Les modifications portent principalement sur le manuel d'autosurveillance, dont le contenu est précisé. Le maître d'ouvrage doit désormais y décrire de manière détaillée le système d'assainissement, son fonctionnement, les obligations réglementaires, les méthodes d'exploitation, les équipements d'autosurveillance, ainsi que les modalités de transmission et de fiabilisation des données. Un modèle de manuel est mis à disposition sur le site du ministère en charge de l'environnement, et les systèmes existants doivent être mis en conformité selon des échéances et conditions définies.
L'arrêté renforce également les obligations de contrôle technique des dispositifs d'autosurveillance. Un contrôle doit être réalisé au moins tous les deux ans par un organisme compétent et indépendant, avec un rapport transmis aux agences ou offices de l'eau dans un délai fixé.

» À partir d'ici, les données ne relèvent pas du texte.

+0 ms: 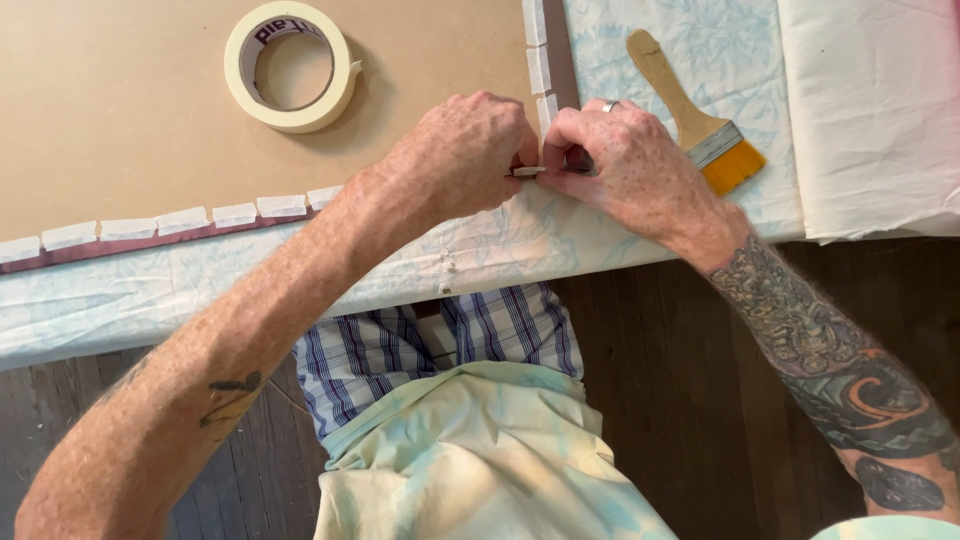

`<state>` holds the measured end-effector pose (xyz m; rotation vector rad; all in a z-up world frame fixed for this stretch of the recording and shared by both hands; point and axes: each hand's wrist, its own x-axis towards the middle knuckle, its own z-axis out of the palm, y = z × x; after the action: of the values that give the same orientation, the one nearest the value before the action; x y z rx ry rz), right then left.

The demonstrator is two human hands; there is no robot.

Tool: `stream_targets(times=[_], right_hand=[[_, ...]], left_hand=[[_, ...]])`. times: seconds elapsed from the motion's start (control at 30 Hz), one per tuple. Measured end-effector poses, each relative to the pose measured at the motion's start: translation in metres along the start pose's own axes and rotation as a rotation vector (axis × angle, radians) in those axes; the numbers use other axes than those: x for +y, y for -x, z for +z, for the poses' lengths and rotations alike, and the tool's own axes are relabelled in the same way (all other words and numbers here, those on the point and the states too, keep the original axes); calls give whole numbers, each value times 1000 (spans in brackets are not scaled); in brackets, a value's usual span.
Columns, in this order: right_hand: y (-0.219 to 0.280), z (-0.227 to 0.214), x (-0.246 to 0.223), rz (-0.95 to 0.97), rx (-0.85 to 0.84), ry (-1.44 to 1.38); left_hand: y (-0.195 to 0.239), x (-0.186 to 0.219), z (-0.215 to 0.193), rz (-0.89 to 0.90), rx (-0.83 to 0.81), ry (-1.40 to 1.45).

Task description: Applying and smoothing small strips of masking tape along the edge of a wooden board using fingers and a small smoothing tool.

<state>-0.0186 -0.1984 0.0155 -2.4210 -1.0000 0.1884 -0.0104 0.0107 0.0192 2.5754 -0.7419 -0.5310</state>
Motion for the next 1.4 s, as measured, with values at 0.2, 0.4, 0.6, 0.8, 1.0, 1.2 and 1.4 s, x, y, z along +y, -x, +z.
stream_targets(times=[0.2, 0.4, 0.6, 0.8, 1.0, 1.2, 1.4], right_hand=[[-3, -5, -4, -12, 10, -19], [-9, -14, -12, 78, -55, -133], [-9, -16, -5, 28, -45, -26], [-17, -14, 1, 120, -197, 36], [-29, -18, -1, 222, -387, 116], [-33, -16, 1, 211, -419, 165], [-36, -16, -5, 228, -396, 191]], left_hand=[[-16, -5, 4, -26, -31, -79], [-24, -10, 8, -42, -94, -150], [-21, -14, 12, -5, -42, -65], [-26, -19, 17, 26, -26, -86], [-29, -20, 21, -8, -56, -145], [-35, -16, 22, -14, -77, -211], [-42, -9, 25, -52, -101, -252]])
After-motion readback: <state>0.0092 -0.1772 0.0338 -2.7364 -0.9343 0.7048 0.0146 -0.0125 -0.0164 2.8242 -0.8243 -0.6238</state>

En cas de non-fiabilité du dispositif, un nouveau contrôle peut être exigé. À partir du 1er janvier 2028, les organismes chargés de ces contrôles devront justifier d'une habilitation spécifique.
Enfin, des ajustements sont apportés aux modalités de mesure, notamment en intégrant la température des rejets en sortie de station et en précisant les cahiers des charges applicables pour les mesures de débit et des caractéristiques des eaux usées. Les références aux documents techniques, disponibles sur le site du ministère, sont systématiquement mentionnées pour encadrer ces opérations.